(Stored items from a collection)

——

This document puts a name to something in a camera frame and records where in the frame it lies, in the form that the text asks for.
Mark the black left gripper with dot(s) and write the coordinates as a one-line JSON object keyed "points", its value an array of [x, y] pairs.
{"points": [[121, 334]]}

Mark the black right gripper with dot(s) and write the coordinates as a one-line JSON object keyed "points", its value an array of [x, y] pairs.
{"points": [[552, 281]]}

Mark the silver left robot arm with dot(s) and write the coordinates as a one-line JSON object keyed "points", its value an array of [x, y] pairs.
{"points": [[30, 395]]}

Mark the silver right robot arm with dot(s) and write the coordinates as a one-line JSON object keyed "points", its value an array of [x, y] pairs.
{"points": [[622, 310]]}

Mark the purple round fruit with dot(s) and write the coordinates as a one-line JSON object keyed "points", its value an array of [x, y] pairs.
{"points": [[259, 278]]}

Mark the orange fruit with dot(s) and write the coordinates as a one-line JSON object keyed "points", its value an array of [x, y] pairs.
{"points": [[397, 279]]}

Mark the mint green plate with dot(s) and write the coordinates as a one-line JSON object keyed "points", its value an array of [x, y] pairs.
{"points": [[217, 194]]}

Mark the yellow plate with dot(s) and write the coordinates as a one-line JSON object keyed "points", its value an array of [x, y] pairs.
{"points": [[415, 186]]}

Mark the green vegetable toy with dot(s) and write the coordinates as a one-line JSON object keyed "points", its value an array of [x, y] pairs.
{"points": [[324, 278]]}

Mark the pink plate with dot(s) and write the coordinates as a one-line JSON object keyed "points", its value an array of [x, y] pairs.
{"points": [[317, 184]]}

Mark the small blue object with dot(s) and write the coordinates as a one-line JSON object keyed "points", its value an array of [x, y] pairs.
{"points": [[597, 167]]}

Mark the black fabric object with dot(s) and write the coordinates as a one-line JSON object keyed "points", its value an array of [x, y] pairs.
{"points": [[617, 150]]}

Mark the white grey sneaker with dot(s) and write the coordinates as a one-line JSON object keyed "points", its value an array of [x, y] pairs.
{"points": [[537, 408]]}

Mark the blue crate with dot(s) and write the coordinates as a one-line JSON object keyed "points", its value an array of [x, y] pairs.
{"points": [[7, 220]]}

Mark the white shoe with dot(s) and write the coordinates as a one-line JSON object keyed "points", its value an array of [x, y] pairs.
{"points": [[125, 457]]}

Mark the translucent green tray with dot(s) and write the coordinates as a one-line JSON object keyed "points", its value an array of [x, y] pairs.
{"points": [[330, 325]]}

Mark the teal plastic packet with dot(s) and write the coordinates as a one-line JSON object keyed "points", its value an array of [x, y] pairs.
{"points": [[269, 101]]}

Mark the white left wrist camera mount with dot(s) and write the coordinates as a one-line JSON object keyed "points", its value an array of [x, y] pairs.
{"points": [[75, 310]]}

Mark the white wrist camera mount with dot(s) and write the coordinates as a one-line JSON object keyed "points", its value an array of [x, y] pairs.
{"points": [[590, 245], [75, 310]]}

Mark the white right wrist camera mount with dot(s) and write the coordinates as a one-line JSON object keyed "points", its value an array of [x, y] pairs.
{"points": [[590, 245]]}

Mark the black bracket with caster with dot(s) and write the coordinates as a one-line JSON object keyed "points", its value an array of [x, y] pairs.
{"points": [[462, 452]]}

——

## WHAT YOU HAVE TO DO
All entries must be repeated verbatim.

## ANSWER SECTION
This document puts a name to something in a camera frame and records where in the frame it lies, in the form that the text asks for.
Mark the black left gripper with dot(s) and write the coordinates as a one-line JSON object keyed "points", its value an array of [x, y] pairs.
{"points": [[121, 334]]}

Mark the black right gripper with dot(s) and write the coordinates as a one-line JSON object keyed "points", its value an array of [x, y] pairs.
{"points": [[552, 281]]}

Mark the silver left robot arm with dot(s) and write the coordinates as a one-line JSON object keyed "points", its value an array of [x, y] pairs.
{"points": [[30, 395]]}

Mark the silver right robot arm with dot(s) and write the coordinates as a one-line JSON object keyed "points", its value an array of [x, y] pairs.
{"points": [[622, 310]]}

Mark the purple round fruit with dot(s) and write the coordinates as a one-line JSON object keyed "points", its value an array of [x, y] pairs.
{"points": [[259, 278]]}

Mark the orange fruit with dot(s) and write the coordinates as a one-line JSON object keyed "points", its value an array of [x, y] pairs.
{"points": [[397, 279]]}

Mark the mint green plate with dot(s) and write the coordinates as a one-line JSON object keyed "points", its value an array of [x, y] pairs.
{"points": [[217, 194]]}

Mark the yellow plate with dot(s) and write the coordinates as a one-line JSON object keyed "points", its value an array of [x, y] pairs.
{"points": [[415, 186]]}

Mark the green vegetable toy with dot(s) and write the coordinates as a one-line JSON object keyed "points", its value an array of [x, y] pairs.
{"points": [[324, 278]]}

Mark the pink plate with dot(s) and write the coordinates as a one-line JSON object keyed "points", its value an array of [x, y] pairs.
{"points": [[317, 184]]}

Mark the small blue object with dot(s) and write the coordinates as a one-line JSON object keyed "points", its value an array of [x, y] pairs.
{"points": [[597, 167]]}

Mark the black fabric object with dot(s) and write the coordinates as a one-line JSON object keyed "points", its value an array of [x, y] pairs.
{"points": [[617, 150]]}

Mark the white grey sneaker with dot(s) and write the coordinates as a one-line JSON object keyed "points", its value an array of [x, y] pairs.
{"points": [[537, 408]]}

Mark the blue crate with dot(s) and write the coordinates as a one-line JSON object keyed "points", its value an array of [x, y] pairs.
{"points": [[7, 220]]}

Mark the white shoe with dot(s) and write the coordinates as a one-line JSON object keyed "points", its value an array of [x, y] pairs.
{"points": [[125, 457]]}

Mark the translucent green tray with dot(s) and write the coordinates as a one-line JSON object keyed "points", its value an array of [x, y] pairs.
{"points": [[330, 325]]}

Mark the teal plastic packet with dot(s) and write the coordinates as a one-line JSON object keyed "points", its value an array of [x, y] pairs.
{"points": [[269, 101]]}

Mark the white left wrist camera mount with dot(s) and write the coordinates as a one-line JSON object keyed "points", its value an array of [x, y] pairs.
{"points": [[75, 310]]}

Mark the white wrist camera mount with dot(s) and write the coordinates as a one-line JSON object keyed "points", its value an array of [x, y] pairs.
{"points": [[590, 245], [75, 310]]}

Mark the white right wrist camera mount with dot(s) and write the coordinates as a one-line JSON object keyed "points", its value an array of [x, y] pairs.
{"points": [[590, 245]]}

Mark the black bracket with caster with dot(s) and write the coordinates as a one-line JSON object keyed "points", its value an array of [x, y] pairs.
{"points": [[462, 452]]}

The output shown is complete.